Hi everyone, i am new to raw feeding and still researching about this. At the same time, i will need to start tracking with my GSD for IPO/Schh. Is raw feeding going to affect our tracking (which we normally use dogfood for training)? 

Thank you.


----------



## onyx'girl (May 18, 2007)

I feed raw and have used natural balance rolls, string cheese, raw beef chunks, cooked chicken(flavored with garlic) as bait, I haven't really had any issues, other than my dog will pass up food on the track if there are ants on it. 
So I started going with no food on the track and use many articles/ reward with food from my hand after the indication.
That was working for a bit, but commitment to track didn't seem there, sooo.....
I recently went back to just cooked chicken on the track(not heavily loaded) because my dog has lost a bit of his enthusiasm to keep his nose deep. 
I never feed him before we track and I know he is hungry, but many times he won't search out food on the track...not a big enough enticement. 
His style to track is slow, methodical....almost to the point that I want to see more enthusiasm. 
I've wondered if his diet plays into it at all.


----------



## carmspack (Feb 2, 2011)

you are not feeding the dog on the track --

if you need to use food get some dehydrated liver or chicken hearts - you can make these yourself.


----------



## Elaine (Sep 10, 2006)

Alphak9 said:


> Is raw feeding going to affect our tracking (which we normally use dogfood for training)?

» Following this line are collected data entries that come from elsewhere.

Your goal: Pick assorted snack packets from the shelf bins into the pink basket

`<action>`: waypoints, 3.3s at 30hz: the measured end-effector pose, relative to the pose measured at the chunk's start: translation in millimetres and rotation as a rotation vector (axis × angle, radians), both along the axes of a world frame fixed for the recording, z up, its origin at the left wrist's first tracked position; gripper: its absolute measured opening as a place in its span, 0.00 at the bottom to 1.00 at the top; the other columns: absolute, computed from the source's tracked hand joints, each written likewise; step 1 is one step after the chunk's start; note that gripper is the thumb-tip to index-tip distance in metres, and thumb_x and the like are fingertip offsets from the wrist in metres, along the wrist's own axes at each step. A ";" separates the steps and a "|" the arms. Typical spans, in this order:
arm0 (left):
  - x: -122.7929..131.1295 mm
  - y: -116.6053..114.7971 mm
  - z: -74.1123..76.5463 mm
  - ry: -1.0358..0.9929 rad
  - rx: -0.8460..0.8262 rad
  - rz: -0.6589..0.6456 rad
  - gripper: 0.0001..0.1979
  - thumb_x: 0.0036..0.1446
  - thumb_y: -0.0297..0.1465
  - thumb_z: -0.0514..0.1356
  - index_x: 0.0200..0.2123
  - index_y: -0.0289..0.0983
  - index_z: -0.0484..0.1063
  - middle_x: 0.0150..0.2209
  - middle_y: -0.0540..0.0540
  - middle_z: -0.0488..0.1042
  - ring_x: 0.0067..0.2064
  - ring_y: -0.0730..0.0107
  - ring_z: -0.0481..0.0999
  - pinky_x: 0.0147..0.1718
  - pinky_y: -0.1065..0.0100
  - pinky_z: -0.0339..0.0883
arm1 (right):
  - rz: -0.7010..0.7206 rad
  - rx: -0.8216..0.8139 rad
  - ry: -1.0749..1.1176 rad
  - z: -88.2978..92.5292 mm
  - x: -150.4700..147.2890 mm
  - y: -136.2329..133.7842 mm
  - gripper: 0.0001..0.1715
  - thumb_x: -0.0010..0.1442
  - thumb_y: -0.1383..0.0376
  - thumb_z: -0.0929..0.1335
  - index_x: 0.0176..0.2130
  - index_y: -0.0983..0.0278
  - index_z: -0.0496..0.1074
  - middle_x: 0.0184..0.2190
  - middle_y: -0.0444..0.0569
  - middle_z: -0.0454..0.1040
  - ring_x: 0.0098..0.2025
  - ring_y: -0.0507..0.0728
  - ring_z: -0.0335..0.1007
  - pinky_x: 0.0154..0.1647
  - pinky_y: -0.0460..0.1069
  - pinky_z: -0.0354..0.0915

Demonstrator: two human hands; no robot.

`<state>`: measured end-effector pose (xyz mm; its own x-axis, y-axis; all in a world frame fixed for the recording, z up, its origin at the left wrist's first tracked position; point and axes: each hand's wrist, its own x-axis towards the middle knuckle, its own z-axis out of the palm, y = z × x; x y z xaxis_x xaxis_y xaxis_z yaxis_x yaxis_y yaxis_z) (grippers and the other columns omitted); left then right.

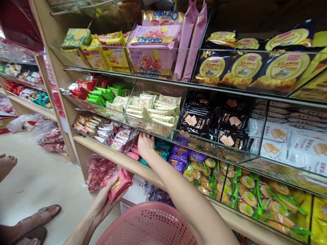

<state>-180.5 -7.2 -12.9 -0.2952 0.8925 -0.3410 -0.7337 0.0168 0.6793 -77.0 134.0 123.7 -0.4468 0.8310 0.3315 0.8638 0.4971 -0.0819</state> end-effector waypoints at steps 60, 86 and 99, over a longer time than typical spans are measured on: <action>173.7 -104.8 63.5 -0.111 -0.007 -0.806 0.24 0.60 0.45 0.52 0.49 0.33 0.69 0.40 0.40 0.78 0.36 0.68 0.78 0.36 0.70 0.72 | 0.150 -0.651 0.640 -31.7 243.7 -224.7 0.19 0.56 0.58 0.68 0.46 0.61 0.71 0.42 0.49 0.72 0.44 0.56 0.68 0.48 0.55 0.63; 215.3 -132.7 39.0 -0.056 -0.280 -0.956 0.24 0.53 0.40 0.62 0.51 0.40 0.63 0.44 0.42 0.75 0.41 0.62 0.76 0.39 0.62 0.71 | 0.307 -1.033 0.213 -53.7 294.7 -242.1 0.56 0.46 0.45 0.71 0.64 0.63 0.49 0.62 0.59 0.55 0.64 0.66 0.49 0.62 0.60 0.50; 211.1 -134.1 44.2 -0.106 -0.261 -0.967 0.21 0.51 0.34 0.65 0.47 0.39 0.65 0.44 0.43 0.76 0.44 0.63 0.76 0.46 0.60 0.67 | 0.197 -0.718 0.058 -59.4 288.5 -269.0 0.58 0.51 0.62 0.68 0.65 0.50 0.28 0.65 0.53 0.51 0.62 0.69 0.51 0.57 0.67 0.55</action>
<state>30.6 -141.3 31.2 0.5599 0.6262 -0.5425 -0.3825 0.7762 0.5012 211.5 -135.0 64.3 -0.6079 0.7585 -0.2348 0.7488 0.4492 -0.4873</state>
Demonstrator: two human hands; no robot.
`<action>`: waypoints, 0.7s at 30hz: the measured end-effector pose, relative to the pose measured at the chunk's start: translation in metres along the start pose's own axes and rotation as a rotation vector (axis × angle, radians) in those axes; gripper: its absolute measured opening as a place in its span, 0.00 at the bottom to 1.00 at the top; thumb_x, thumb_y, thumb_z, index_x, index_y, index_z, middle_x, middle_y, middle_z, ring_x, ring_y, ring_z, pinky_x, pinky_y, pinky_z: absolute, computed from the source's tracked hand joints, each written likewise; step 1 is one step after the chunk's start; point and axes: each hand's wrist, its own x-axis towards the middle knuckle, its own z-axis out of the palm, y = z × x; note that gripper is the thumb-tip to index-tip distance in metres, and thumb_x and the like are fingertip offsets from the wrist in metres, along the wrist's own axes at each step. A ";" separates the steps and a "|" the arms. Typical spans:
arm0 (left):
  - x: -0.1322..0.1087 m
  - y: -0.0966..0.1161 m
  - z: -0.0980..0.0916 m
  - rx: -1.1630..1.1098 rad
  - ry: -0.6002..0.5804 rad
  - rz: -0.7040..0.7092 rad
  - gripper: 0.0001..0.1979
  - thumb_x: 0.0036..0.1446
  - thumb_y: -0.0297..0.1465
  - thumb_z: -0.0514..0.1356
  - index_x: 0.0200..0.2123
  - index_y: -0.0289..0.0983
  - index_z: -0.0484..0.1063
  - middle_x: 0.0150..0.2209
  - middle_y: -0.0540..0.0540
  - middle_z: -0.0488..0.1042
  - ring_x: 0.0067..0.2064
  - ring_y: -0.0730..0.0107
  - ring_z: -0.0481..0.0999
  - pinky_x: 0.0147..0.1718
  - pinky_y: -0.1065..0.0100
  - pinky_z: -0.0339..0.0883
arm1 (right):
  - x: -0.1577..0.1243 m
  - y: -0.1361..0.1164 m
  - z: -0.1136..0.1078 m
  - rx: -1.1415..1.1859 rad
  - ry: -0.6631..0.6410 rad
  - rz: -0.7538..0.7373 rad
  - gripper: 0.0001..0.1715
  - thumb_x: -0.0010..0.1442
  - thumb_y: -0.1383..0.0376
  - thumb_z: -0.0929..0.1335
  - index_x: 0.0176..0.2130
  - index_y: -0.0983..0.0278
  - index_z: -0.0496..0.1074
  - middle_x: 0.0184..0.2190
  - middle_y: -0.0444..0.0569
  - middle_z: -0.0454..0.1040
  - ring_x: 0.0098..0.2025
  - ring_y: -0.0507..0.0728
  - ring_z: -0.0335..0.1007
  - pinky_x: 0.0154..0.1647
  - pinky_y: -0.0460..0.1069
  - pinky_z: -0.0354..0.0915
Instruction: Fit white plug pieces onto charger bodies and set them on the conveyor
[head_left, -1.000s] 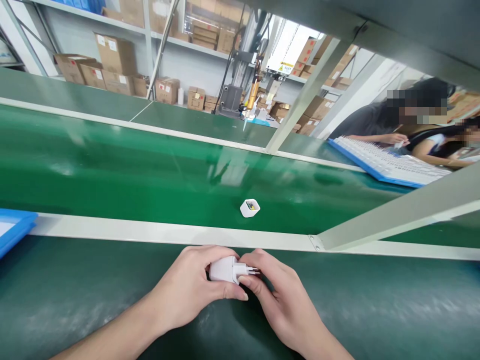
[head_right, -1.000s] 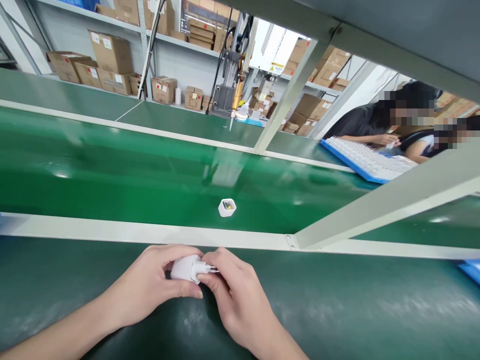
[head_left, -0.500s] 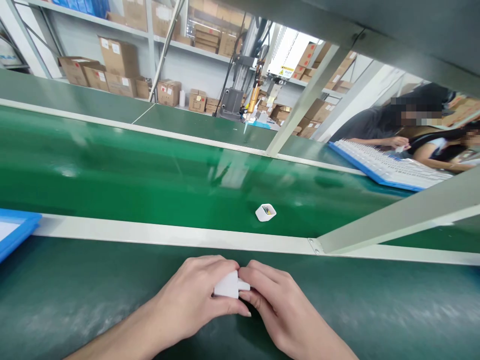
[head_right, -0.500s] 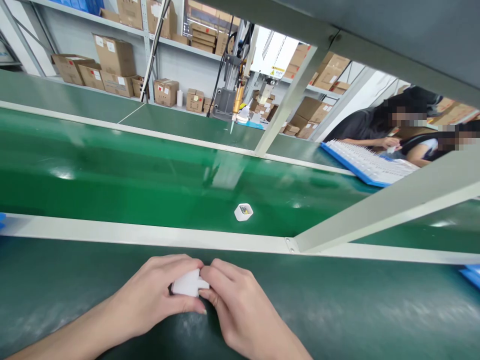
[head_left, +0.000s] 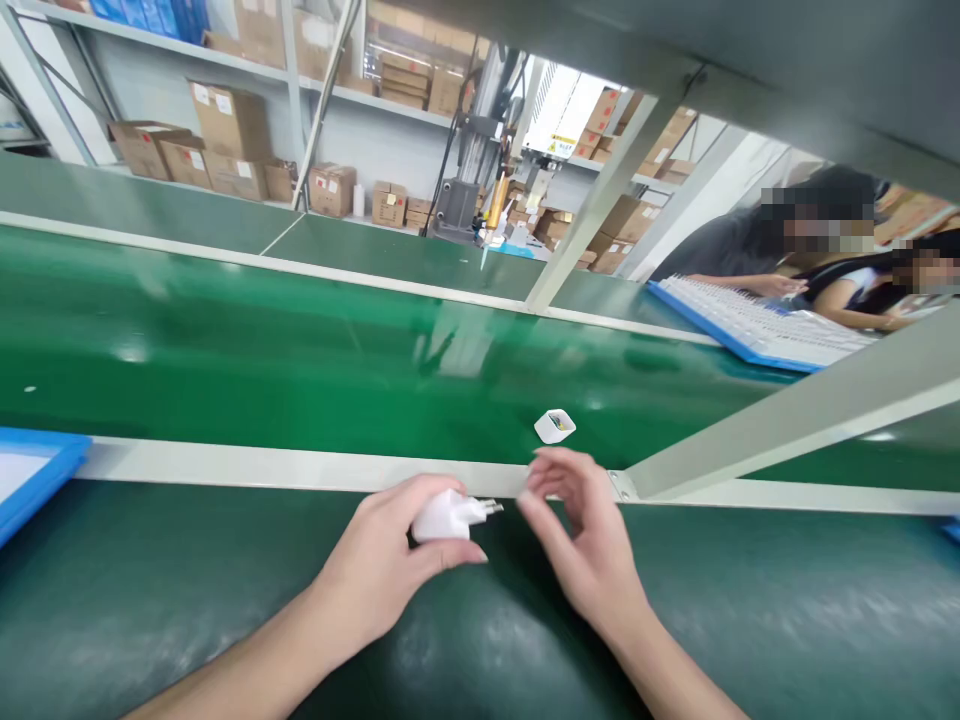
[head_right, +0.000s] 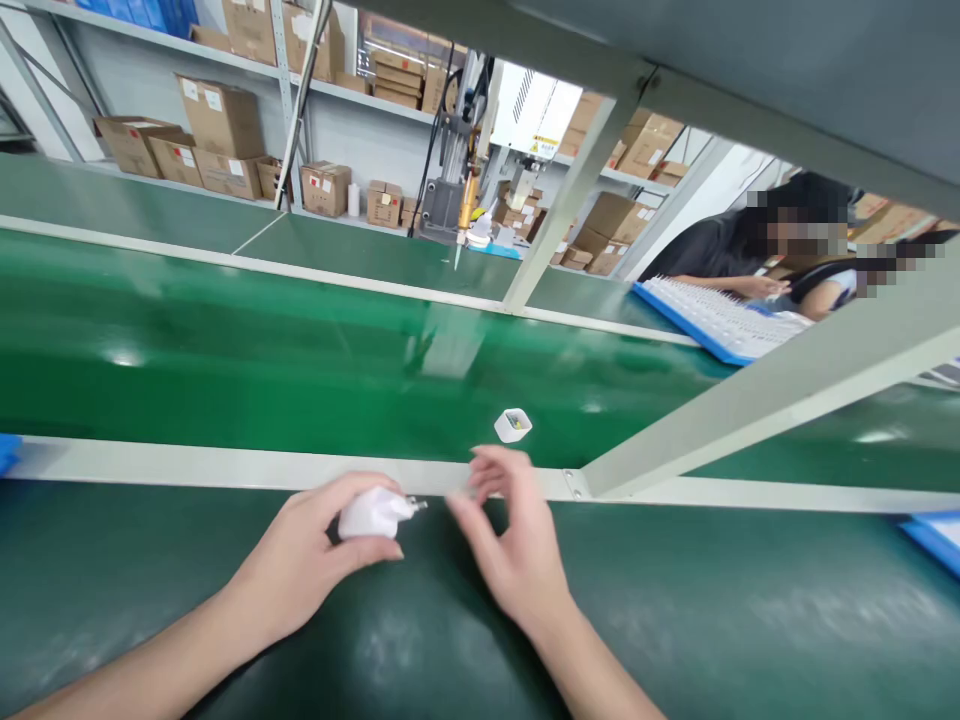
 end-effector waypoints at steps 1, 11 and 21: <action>0.005 0.000 -0.005 0.006 0.072 0.032 0.17 0.54 0.32 0.72 0.46 0.44 0.75 0.47 0.52 0.77 0.47 0.65 0.74 0.47 0.69 0.66 | 0.005 0.012 -0.004 -0.085 0.093 0.030 0.20 0.70 0.55 0.67 0.58 0.58 0.62 0.48 0.52 0.67 0.44 0.58 0.69 0.48 0.54 0.69; 0.058 -0.035 -0.115 0.556 0.434 -0.063 0.15 0.61 0.34 0.65 0.51 0.40 0.77 0.48 0.42 0.77 0.51 0.52 0.72 0.53 0.55 0.65 | 0.067 0.088 -0.028 -0.802 0.095 0.127 0.39 0.68 0.48 0.60 0.63 0.73 0.68 0.64 0.80 0.51 0.65 0.88 0.51 0.54 0.74 0.60; 0.058 -0.036 -0.126 0.606 0.331 -0.034 0.16 0.73 0.35 0.49 0.54 0.33 0.69 0.49 0.40 0.78 0.51 0.57 0.76 0.51 0.57 0.68 | 0.068 0.054 -0.024 -0.471 -0.021 -0.019 0.23 0.62 0.47 0.63 0.40 0.62 0.75 0.43 0.60 0.79 0.44 0.70 0.78 0.39 0.58 0.75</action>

In what way were you thinking it might affect your training?


----------



## Packen (Sep 14, 2008)

No it will not affect tracking training by any means. You track using a very low value food, that way you can use higher value food when problems occur. If you start with high value food then you have no where higher to go other than force (when problems happen).


----------



## onyx'girl (May 18, 2007)

If you are feeding raw diet and place kibble(low value) on the track, many dogs won't touch it. 
Though, IMO, tracking is more about the dog recognizing the crushed vegetation/footstep and focusing on that instead of searching out food.
They should be looking for the article or whatever they are tracking to get to the end reward. 
Food is great for getting a dog started, but should be faded as the dog gains more experience.


----------



## Alphak9 (Mar 9, 2011)

The way it might affect tracking is because the way we start to train tracking by using kibble/dry dogfood. If we feed kibble, the dog will search out the food and track. But if we feed raw, my worry is that they will no longer interested in kibble along our tracking path because they are used to raw food. 
Appreciate all your inputs....


----------



## Packen (Sep 14, 2008)

Alphak9 said:


> The way it might affect tracking is because the way we start to train tracking by using kibble/dry dogfood. If we feed kibble, the dog will search out the food and track. But if we feed raw, my worry is that they will no longer interested in kibble along our tracking path because they are used to raw food.
> Appreciate all your inputs....


One way to find out is to try it. A dog with high food drive will not care. If food drive is not high then you can feed the dog's normal food on the track (all his food on the track, no food at home).


----------



## Packen (Sep 14, 2008)

onyx'girl said:


> I feed raw and have used natural balance rolls, string cheese, raw beef chunks, cooked chicken(flavored with garlic) as bait, I haven't really had any issues, other than my dog will pass up food on the track if there are ants on it.
> So I started going with no food on the track and use many articles/ reward with food from my hand after the indication.
> That was working for a bit, but commitment to track didn't seem there, sooo.....
> I recently went back to just cooked chicken on the track(not heavily loaded) because my dog has lost a bit of his enthusiasm to keep his nose deep.
> ...


What you are describing is low food drive and/or a training issue.


----------



## Alphak9 (Mar 9, 2011)

I agree. Have to try to find out. Food drive is average.


----------



## Jax's Mom (Apr 2, 2010)

Mine goes crazy for kibble if he hasn't seen it in a while... I guess it looks like some exotic treat?


----------



## Alphak9 (Mar 9, 2011)

Sounds good. I'll try it and keep you posted! Thanks.


----------